DocHaven & CRMHaven Review

DocHaven - CRMHaven Review

 

Product
DocHaven
Type
CRM Software
Product Author
DocHaven
Reviewed by
David Cox
on July 31, 2014

DocHaven Review

Apple, IBM and Microsoft have provided us with a great ability to share our files with services such as Personal File Sharing, SharePoint, Lotus Notes, X-Servers, FTP and .Mac. But none of these products allow us to easily or cheaply collaborate on projects because we don’t know who is working on what document. Usually we get over these problems by emailing files around, but this not only increases storage but jeopardises whether we have the documents with the latest changes.




DocHaven solves not only all these problems with extensive security (login password, users, groups & clients) and multiple versions, but has a Twitter-like, speech-based messaging system for sending messages to other user account or email-based SMS services, a method of making cashless payments and a CRM.

The CRM is the most extensive module and divides your clients into groups. Each group includes unlimited surveys, priorities, relationship, type, category, source and seven types of events and keywords to help identify clients.
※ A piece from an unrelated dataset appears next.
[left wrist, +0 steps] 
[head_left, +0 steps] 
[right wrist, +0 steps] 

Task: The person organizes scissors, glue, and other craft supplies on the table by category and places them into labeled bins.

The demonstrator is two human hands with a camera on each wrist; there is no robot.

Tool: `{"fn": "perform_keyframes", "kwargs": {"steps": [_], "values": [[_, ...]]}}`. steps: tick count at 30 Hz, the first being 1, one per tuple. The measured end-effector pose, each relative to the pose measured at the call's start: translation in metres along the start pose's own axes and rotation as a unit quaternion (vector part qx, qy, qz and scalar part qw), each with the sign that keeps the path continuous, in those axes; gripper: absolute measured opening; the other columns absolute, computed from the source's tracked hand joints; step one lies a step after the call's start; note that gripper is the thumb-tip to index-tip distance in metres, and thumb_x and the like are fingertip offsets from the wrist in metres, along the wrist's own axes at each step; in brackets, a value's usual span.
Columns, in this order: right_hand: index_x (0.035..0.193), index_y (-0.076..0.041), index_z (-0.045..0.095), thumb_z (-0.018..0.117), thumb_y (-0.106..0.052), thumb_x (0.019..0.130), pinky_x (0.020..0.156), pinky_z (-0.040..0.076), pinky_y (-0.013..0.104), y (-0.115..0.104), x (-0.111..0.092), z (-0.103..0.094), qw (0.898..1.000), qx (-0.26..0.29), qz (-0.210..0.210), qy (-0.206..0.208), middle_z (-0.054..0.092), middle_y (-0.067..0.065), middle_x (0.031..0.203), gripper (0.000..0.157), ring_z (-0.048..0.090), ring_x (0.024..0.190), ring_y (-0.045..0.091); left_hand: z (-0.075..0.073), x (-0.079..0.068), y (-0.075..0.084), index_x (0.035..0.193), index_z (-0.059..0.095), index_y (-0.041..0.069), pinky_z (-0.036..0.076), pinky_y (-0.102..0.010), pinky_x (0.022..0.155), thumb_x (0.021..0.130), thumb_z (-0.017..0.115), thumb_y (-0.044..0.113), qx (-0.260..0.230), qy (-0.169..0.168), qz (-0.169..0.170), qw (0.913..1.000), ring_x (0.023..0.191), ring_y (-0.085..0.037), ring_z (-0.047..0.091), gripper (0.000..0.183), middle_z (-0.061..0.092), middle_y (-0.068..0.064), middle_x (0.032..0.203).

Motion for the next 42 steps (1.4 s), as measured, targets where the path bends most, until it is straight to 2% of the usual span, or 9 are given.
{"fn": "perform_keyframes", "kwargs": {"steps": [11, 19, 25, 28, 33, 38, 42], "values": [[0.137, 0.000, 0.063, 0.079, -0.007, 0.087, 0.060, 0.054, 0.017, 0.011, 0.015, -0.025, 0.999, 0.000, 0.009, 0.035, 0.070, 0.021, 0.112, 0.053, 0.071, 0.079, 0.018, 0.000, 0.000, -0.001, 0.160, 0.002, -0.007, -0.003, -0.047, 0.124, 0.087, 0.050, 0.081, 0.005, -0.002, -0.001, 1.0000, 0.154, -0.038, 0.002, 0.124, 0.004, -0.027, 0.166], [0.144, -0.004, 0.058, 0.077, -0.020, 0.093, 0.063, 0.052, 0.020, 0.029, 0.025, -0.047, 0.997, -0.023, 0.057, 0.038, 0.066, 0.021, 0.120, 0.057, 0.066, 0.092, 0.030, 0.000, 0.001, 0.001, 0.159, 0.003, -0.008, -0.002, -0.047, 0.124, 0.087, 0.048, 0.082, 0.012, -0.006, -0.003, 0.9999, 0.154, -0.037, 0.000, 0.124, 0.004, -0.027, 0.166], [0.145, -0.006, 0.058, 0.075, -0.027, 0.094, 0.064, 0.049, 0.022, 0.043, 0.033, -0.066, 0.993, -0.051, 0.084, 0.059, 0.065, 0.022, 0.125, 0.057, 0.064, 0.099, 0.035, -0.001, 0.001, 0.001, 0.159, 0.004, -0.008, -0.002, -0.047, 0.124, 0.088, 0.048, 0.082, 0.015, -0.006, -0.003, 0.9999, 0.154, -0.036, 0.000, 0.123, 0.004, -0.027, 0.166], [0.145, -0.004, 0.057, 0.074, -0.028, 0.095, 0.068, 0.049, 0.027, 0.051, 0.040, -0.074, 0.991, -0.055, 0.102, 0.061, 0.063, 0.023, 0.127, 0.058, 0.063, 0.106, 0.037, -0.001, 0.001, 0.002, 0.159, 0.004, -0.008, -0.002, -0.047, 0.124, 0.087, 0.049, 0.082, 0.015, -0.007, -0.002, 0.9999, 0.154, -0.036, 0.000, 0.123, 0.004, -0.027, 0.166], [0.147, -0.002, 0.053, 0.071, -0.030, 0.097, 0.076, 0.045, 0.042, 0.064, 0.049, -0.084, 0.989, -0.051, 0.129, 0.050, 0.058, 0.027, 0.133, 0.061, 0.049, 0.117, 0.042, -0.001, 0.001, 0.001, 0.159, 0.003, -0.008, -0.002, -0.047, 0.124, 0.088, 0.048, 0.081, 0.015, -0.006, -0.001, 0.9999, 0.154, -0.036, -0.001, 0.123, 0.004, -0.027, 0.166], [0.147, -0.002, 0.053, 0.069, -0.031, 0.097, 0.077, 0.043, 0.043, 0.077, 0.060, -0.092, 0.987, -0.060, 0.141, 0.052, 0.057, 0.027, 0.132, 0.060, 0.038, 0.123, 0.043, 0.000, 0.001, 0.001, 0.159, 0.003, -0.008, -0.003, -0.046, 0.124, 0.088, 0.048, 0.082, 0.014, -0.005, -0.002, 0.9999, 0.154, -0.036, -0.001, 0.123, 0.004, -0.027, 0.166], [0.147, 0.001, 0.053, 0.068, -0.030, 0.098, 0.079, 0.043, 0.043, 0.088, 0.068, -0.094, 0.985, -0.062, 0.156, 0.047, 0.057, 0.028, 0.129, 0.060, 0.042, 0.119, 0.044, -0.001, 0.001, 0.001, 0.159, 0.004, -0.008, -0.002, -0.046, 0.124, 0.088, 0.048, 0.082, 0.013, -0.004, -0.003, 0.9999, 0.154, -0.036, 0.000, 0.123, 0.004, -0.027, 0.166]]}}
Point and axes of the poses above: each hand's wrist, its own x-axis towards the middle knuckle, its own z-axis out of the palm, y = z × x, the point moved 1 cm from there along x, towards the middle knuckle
Searching fields is done in one of three ways: drilling down inside those clients currently being viewed, a single general search field called SpotFind that works like Apple’s Spotlight, and a 4-level search function to search among the 50 client fields.

Once a set of clients are discovered they are ‘marked’. These clients can now have one of 46 actions applied to them. Apart from setting client values en masse, actions include import and export from Excel, checking for duplicates, sending eMailshots, merging with Word or Excel and displaying client addresses inGoogle Maps.
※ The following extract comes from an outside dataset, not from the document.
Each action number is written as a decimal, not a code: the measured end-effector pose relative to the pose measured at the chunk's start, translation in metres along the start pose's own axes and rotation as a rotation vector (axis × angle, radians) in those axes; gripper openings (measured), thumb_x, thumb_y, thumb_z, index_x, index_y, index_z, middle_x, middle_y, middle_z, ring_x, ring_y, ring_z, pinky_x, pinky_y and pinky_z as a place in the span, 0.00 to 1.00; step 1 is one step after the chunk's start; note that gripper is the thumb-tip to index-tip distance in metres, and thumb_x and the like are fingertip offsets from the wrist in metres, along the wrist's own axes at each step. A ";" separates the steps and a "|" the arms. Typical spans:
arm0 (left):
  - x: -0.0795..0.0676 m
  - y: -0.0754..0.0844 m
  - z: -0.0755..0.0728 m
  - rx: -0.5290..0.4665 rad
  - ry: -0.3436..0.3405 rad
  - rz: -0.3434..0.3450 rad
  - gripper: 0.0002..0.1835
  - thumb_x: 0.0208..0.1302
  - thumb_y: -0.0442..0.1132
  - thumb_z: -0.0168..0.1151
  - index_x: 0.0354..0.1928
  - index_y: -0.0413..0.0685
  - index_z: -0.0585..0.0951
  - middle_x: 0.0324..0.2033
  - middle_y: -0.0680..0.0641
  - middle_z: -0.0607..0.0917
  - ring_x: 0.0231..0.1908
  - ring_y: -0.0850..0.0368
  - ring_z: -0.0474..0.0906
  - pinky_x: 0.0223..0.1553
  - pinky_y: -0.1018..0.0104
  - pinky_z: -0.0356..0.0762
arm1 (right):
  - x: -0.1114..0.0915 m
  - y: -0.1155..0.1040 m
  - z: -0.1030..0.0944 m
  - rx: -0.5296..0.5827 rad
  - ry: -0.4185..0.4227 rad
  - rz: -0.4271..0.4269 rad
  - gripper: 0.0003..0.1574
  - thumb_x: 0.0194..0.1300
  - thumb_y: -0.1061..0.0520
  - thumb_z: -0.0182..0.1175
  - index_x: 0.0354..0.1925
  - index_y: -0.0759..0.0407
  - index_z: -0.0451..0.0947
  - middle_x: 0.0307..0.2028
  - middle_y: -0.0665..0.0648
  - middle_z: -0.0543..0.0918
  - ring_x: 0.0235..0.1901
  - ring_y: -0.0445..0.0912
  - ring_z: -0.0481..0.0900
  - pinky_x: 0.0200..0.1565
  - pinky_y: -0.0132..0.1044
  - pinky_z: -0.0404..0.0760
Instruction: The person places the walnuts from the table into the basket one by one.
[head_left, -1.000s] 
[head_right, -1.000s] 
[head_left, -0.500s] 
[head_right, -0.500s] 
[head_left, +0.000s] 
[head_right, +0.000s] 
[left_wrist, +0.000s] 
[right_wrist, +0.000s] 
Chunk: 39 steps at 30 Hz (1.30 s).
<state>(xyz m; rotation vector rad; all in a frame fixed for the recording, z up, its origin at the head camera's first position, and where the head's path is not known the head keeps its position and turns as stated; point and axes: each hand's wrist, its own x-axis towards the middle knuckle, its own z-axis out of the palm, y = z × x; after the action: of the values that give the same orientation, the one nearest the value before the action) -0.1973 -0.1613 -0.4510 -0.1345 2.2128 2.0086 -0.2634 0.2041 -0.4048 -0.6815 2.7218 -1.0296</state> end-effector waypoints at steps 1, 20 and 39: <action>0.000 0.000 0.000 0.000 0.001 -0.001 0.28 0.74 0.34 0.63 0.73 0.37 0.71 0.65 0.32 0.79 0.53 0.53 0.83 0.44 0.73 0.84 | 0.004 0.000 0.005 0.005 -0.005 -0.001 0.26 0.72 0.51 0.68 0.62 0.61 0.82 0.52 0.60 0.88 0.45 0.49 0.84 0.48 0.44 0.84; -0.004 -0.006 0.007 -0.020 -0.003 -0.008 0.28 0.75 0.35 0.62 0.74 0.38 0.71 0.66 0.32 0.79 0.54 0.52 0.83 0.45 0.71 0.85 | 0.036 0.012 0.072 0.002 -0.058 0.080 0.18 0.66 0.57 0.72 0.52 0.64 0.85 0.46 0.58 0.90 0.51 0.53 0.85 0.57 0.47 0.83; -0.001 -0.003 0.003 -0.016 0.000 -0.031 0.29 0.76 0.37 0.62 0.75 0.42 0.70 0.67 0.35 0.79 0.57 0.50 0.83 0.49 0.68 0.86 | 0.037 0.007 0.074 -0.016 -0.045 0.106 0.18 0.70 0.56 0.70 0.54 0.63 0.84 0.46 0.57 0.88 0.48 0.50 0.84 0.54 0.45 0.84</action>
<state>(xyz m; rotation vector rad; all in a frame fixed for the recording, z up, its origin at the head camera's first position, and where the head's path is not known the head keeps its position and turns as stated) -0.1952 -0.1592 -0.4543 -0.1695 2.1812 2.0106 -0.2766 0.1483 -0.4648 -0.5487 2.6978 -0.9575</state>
Not only is DocHaven simple to use, but all of the DMS, CRM, cash register and messaging systems display identically on Macintosh, Windows and Linux systems. Installations can be run in a single computer, non-networked, standalone way linking to an SQLite database for $US20. Should you need to share your CRM or contacts, then you can move the system onto a MySQL server for $20 per user. But if you don’t want to set up your own server, you can store your CRM and documents on the Cloud. The Cloud supports an unlimited number of users (within reason), but is charged per gigabyte of server space per year. Bandwidth is unlimited and solutions start from $100.